溫故知新 Old wisdom, today’s insight — ONGO
All Things Flow Like a River — What Do We Cling To?
If everything is a river swept away the instant it appears, where does the mind that would hold on find its footing?
Time is a river of all that comes into being, a violent stream.
Aurelius's view of all things as a river took up Heraclitus's flux into Stoic ethics. Where Heraclitus saw flux as the metaphysical truth of the world, Aurelius moved that truth into a stance of life — the equanimity of not clutching what will flow away. Remarkably, the Buddhist teaching of impermanence went from the same insight to the same practice: knowing all things flow becomes the freedom of loosening attachment. Yet knowing the flux strains against a life that still loves and strives. Why hold on with effort while knowing all will flow off — the question passes beside us today, like a river.
For us, straining to hold onto what we own and have achieved, this question — that all is a flowing river — makes us ask again what to grip and what to release.

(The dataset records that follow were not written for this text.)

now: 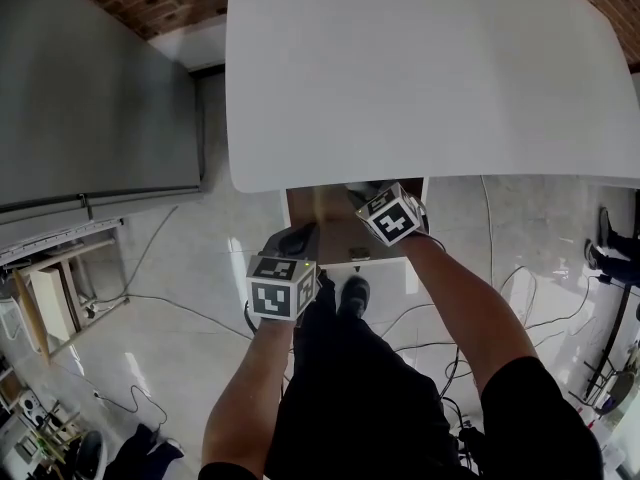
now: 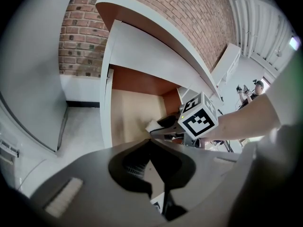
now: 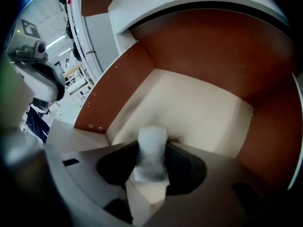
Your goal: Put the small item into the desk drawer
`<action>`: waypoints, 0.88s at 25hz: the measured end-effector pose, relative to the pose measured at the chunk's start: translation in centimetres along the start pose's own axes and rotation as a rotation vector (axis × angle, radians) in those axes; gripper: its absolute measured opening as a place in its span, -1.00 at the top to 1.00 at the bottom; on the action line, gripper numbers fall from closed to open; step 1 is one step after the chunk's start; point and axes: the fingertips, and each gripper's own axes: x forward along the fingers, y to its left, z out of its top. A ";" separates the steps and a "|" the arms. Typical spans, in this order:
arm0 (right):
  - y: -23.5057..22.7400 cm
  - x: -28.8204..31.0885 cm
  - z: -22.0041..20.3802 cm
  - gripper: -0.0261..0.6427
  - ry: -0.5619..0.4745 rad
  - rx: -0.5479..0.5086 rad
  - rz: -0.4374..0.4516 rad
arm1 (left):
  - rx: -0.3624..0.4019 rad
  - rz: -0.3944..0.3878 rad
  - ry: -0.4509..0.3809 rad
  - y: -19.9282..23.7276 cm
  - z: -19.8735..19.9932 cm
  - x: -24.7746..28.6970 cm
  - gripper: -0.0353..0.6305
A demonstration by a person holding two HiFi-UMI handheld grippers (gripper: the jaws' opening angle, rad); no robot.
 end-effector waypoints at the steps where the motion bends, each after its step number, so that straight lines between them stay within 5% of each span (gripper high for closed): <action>1: -0.1 0.1 0.0 0.44 0.000 -0.005 -0.002 | -0.001 0.000 -0.001 0.1 -0.1 0.0 0.86; 14: 0.3 0.2 -0.8 0.32 0.057 -0.013 -0.026 | -0.023 0.007 -0.009 1.1 -0.9 -1.4 0.86; 22: 1.7 -9.2 0.2 0.32 -0.032 0.214 0.007 | -0.023 0.015 -0.013 -0.3 0.9 -6.8 0.86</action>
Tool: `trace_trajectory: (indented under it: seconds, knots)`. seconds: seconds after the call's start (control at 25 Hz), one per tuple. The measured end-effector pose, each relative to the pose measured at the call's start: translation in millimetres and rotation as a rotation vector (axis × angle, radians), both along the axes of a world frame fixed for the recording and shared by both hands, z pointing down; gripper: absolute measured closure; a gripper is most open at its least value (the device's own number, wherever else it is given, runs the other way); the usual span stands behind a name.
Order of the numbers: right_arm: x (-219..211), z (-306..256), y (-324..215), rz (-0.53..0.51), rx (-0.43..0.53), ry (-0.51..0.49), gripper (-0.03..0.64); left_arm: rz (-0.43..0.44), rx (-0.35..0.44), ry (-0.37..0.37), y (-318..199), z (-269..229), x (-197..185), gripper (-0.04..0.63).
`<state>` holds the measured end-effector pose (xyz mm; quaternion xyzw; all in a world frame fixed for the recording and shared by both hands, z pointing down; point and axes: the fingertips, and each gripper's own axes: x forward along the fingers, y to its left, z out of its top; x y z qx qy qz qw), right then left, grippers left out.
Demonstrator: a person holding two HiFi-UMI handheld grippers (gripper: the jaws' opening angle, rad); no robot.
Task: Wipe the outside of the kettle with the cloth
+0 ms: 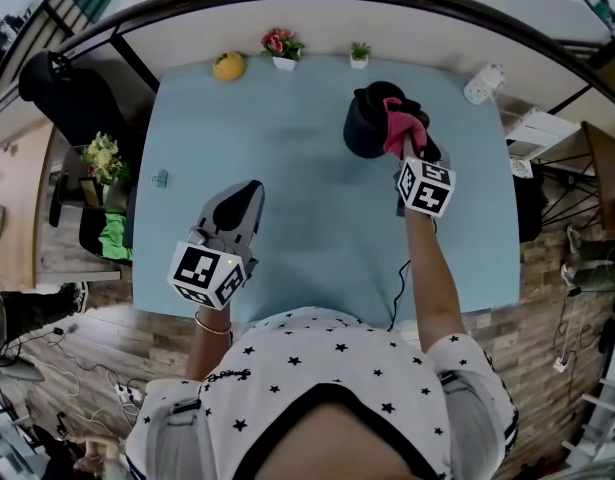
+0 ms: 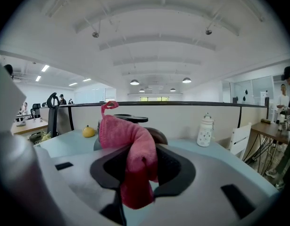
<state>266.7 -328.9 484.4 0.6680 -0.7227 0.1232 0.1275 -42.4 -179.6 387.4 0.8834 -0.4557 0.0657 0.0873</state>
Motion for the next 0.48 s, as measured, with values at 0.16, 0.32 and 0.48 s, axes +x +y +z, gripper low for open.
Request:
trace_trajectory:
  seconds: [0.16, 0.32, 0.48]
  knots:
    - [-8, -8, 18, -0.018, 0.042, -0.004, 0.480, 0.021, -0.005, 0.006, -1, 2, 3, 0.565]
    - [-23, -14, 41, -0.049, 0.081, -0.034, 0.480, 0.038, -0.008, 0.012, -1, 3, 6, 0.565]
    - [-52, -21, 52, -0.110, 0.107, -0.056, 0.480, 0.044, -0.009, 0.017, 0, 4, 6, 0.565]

Aurelius sees time as a violent river.
📝I, Too, Stand Before It
Aurelius sees time as a violent river. No sooner does something appear than it is swept away, and another rushes into its place, soon swept off in turn. Fame and fortune, hatred and love, float but a moment on this current. I read this insight not as a song of nihilism but as water that washes away clinging. Suffering comes when we desperately grip what will flow off anyway. What to release and what to let pass with composure — at the flowing bank, I too gauge the force of my grip.